**TASK DETAILS**. Using the material below, return exactly the lines between the one holding "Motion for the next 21" and the one holding "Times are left", inclusive, and no others.

**MATERIAL FOR THE TASK**.
╔══

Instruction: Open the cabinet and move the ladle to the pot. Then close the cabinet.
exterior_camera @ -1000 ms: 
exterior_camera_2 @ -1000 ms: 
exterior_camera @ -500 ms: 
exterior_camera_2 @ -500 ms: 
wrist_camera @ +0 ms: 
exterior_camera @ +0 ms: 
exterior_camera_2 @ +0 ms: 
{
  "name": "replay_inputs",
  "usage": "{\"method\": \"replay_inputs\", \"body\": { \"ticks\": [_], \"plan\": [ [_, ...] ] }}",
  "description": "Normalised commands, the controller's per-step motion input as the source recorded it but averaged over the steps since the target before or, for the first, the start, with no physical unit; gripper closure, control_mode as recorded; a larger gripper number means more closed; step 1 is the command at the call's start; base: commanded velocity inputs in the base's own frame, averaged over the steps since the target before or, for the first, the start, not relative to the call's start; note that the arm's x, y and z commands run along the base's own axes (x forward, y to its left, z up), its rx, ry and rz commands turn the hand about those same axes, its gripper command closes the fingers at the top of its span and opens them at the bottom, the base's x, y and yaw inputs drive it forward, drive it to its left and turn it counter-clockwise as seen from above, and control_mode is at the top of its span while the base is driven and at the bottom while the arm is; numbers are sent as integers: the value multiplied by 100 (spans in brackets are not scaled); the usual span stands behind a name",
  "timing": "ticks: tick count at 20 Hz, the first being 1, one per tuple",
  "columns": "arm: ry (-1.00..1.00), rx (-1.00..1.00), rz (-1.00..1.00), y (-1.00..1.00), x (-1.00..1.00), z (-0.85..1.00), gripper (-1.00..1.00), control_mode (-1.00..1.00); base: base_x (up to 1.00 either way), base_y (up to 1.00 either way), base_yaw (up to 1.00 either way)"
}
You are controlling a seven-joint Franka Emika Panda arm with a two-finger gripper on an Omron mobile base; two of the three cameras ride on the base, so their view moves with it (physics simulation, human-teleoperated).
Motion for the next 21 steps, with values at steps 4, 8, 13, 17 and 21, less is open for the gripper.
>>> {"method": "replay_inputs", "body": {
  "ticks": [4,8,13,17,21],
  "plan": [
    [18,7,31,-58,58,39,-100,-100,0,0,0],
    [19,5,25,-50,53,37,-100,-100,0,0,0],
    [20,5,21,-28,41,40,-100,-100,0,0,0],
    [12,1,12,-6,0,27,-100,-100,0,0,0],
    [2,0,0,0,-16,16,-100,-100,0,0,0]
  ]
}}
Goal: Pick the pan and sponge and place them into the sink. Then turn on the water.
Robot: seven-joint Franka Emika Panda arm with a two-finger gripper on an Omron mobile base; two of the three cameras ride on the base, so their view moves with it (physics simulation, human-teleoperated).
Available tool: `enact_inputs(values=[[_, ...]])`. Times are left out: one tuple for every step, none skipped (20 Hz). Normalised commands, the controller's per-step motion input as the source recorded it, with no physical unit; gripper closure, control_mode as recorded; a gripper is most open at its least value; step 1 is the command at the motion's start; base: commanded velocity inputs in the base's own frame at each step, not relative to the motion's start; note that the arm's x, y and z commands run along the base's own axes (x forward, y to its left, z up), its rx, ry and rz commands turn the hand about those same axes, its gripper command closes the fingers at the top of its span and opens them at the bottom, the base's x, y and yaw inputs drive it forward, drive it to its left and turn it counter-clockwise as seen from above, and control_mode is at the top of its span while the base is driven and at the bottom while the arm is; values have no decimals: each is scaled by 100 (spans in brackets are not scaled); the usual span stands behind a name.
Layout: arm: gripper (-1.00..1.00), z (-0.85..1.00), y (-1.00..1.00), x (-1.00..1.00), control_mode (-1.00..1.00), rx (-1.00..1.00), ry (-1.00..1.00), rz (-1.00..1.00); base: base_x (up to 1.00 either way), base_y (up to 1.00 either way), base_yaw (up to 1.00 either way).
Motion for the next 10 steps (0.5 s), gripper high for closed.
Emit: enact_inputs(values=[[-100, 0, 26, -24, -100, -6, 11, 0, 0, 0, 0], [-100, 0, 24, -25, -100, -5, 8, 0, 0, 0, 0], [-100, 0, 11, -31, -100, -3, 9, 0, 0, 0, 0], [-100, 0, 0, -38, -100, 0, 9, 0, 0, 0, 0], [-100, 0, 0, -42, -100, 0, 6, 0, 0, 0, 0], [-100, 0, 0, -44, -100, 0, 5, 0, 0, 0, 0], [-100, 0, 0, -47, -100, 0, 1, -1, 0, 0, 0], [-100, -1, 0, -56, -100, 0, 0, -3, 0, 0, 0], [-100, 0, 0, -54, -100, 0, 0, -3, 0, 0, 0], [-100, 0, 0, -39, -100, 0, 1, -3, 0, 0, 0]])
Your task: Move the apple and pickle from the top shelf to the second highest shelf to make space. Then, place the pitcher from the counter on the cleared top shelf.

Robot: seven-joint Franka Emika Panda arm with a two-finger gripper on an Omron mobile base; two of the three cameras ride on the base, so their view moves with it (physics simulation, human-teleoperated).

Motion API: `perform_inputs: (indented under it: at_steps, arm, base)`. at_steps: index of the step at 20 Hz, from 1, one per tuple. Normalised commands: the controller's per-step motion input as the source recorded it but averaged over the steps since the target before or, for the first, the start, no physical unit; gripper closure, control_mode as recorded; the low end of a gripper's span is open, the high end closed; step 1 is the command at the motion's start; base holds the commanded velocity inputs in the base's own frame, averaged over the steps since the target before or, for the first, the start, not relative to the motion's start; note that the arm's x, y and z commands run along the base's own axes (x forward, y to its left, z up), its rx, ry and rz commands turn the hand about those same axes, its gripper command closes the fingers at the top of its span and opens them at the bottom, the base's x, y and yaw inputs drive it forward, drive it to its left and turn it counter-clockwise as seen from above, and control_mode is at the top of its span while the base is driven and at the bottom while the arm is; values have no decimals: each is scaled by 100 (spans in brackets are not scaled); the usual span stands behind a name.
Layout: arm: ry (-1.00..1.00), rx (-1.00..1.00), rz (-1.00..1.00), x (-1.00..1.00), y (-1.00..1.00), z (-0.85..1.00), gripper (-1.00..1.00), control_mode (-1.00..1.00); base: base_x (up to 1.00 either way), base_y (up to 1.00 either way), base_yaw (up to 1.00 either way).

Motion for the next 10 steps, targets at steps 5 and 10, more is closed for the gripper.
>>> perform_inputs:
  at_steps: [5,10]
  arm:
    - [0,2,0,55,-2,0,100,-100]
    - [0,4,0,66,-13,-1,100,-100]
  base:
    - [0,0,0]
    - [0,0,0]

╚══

**FINAL ANSWER**.
Motion for the next 21 steps, with values at steps 4, 8, 13, 17 and 21, less is open for the gripper.
>>> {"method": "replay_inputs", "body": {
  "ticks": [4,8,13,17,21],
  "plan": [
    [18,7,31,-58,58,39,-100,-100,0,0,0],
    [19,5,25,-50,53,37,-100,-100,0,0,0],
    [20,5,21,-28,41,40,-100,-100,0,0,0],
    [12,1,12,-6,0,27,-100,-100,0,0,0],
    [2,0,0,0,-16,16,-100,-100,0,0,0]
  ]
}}
Goal: Pick the pan and sponge and place them into the sink. Then turn on the water.
Robot: seven-joint Franka Emika Panda arm with a two-finger gripper on an Omron mobile base; two of the three cameras ride on the base, so their view moves with it (physics simulation, human-teleoperated).
Available tool: `enact_inputs(values=[[_, ...]])`. Times are left out: one tuple for every step, none skipped (20 Hz). Normalised commands, the controller's per-step motion input as the source recorded it, with no physical unit; gripper closure, control_mode as recorded; a gripper is most open at its least value; step 1 is the command at the motion's start; base: commanded velocity inputs in the base's own frame at each step, not relative to the motion's start; note that the arm's x, y and z commands run along the base's own axes (x forward, y to its left, z up), its rx, ry and rz commands turn the hand about those same axes, its gripper command closes the fingers at the top of its span and opens them at the bottom, the base's x, y and yaw inputs drive it forward, drive it to its left and turn it counter-clockwise as seen from above, and control_mode is at the top of its span while the base is driven and at the bottom while the arm is; values have no decimals: each is scaled by 100 (spans in brackets are not scaled); the usual span stands behind a name.

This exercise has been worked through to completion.